« Farah, je ne sais pas si c’est une bonne idée pour toi d’aller en génie, c’est un domaine dominé par les hommes. Je ne sais pas si tu vas réussir, ça va être difficile. » Elle avait 16 ou 17 ans lorsqu’une professeure chargée de l’orienter pour sa carrière lui a lancé cette remarque. Une quinzaine d’années plus tard, Farah Alibay est ingénieure en aérospatiale à la NASA. Elle participe jeudi soir à l’ouverture de la conférence G-CHANGE*, pour encourager les jeunes filles à étudier dans le domaine des sciences.

Q : Pourquoi participer à cette conférence ?

R : Je veux démystifier mon travail, parler de mon parcours, des obstacles que j’ai rencontrés… Je veux montrer aux jeunes que lorsqu’on parle de grande carrière, ce n’est pas quelque chose d’impossible. Je veux leur montrer qu’on peut être une fille comme tout le monde, et qu’on peut se rendre où on veut quand on a un rêve et un but. Quand j’ai commencé, on me disait : « Mais non, le sexisme en 2010, ça n’existe plus ! » Il faut changer notre culture, notre façon de faire, et ce n’est pas juste en le disant que ça va se faire.

Q : Comment encourager les jeunes à s’intéresser aux sciences ?

R : Je me souviens avoir demandé à mon professeur de mathématiques : « À quoi ça va me servir dans la vie, la trigonométrie ? » Tu imagines, entendre ça d’une ingénieure de la NASA… Ce qui est bien, c’est qu’on commence à amener de la robotique ou de la programmation, pour montrer aux jeunes que ce qu’ils apprennent s’applique aussi dans la vie.

Q : Pourquoi est-ce important d’avoir de la diversité dans le domaine des sciences ?

R : Parfois, je me retrouve dans une salle à être la seule femme ou la seule femme de couleur. Ça peut être difficile de prendre sa place à la table, de s’exprimer quand on est différent du reste des gens ou quand on ne voit pas de gens qui nous ressemblent dans notre chaîne de commande. Il y a eu des moments où un chef d’équipe a été sexiste ou m’a traitée différemment, ou en tout cas, des moments où je me suis sentie différente. Ce que je voyais comme une faiblesse, je l’ai tourné en force. Personne ne me ressemble, donc les gens se souviennent de moi, surtout dans un domaine compétitif : « Ah oui, Farah, la fille aux cheveux rouges ! »

Q : Quelle est la place des hommes dans cette évolution des mentalités ?

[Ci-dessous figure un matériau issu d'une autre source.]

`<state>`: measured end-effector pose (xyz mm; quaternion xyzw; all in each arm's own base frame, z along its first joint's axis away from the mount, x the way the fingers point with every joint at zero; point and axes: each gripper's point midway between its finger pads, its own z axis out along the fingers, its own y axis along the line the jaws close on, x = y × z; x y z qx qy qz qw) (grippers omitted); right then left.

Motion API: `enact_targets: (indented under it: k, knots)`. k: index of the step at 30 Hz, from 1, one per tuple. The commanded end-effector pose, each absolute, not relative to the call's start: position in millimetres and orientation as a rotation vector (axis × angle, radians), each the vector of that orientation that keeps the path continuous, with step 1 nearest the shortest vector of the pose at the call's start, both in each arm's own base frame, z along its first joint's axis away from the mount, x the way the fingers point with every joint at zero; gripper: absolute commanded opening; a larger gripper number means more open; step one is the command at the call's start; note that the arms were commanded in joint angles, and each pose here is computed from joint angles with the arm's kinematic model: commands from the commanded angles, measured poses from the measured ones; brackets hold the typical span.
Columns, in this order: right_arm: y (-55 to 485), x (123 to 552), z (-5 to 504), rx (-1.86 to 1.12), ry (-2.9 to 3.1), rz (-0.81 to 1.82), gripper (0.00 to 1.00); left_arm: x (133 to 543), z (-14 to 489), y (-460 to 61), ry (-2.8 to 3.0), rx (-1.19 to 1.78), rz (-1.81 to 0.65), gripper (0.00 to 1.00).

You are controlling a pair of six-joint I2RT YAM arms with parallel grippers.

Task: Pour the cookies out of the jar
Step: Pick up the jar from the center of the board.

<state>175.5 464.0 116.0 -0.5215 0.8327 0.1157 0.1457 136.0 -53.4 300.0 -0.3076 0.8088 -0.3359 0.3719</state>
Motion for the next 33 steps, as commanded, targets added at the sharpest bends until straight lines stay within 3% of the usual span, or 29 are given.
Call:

R : Au début de ma carrière, c’était difficile de prendre ma place, de répondre aux questions, de présenter mon travail… Ça m’est arrivé quelques fois où c’était moi qui avais fait la recherche, les tests, et on demandait les résultats à un homme qui était à côté de moi, au lieu de me les demander, à moi. J’encourage souvent les gens à amplifier la voix d’une personne, qui que ce soit. Si quelqu’un a fait un travail ou a eu une idée, qu’on lui donne une place, au lieu de la lui prendre. Quand on parle de la diversité et de l’inclusion, ce ne sont pas juste les femmes qui doivent faire un effort pour se faire une place : il faut aussi que les hommes soient des alliés, aident les femmes ou les minorités avec lesquelles ils travaillent.

Q : Parlez-vous aussi des difficultés que vous avez pu subir ?

R : Je pense que ça s’améliore depuis les cinq dernières années, on parle beaucoup plus de l’importance de la diversité. C’est important d’avoir des conversations honnêtes, de parler des obstacles, mais d’humaniser ça, pour montrer que les échecs qu’on vit ou les doutes qu’on ressent sont normaux. Il faut donner [aux jeunes filles] une base pour qu’elles puissent se rappeler cette conversation quand elles iront en génie, ou quand elles auront ces doutes.

Q : Le mot de la fin ?

R : Qui que tu sois, quoi que tu fasses, tu peux te retrouver dans n’importe quel domaine : il y a une place pour toi, où que tu veuilles aller.

* L’initiative G-CHANGE a pour but d’encourager l’implication des femmes dans le domaine des sciences, de l’ingénierie et des mathématiques. L’initiative offre deux jours de conférences ouvertes à tous les 21 et 22 octobre à l’École de technologie supérieure de Montréal. Elle propose également un programme de mentorat avec des ambassadrices inspirantes pour les jeunes filles de 15 à 19 ans. Farah Alibay interviendra pendant un atelier de communication scientifique donné à 15 jeunes filles en présentiel à 16 h 30, ainsi que lors de l’ouverture de la conférence donnée en format hybride (en ligne et en présentiel) à 17 h 30.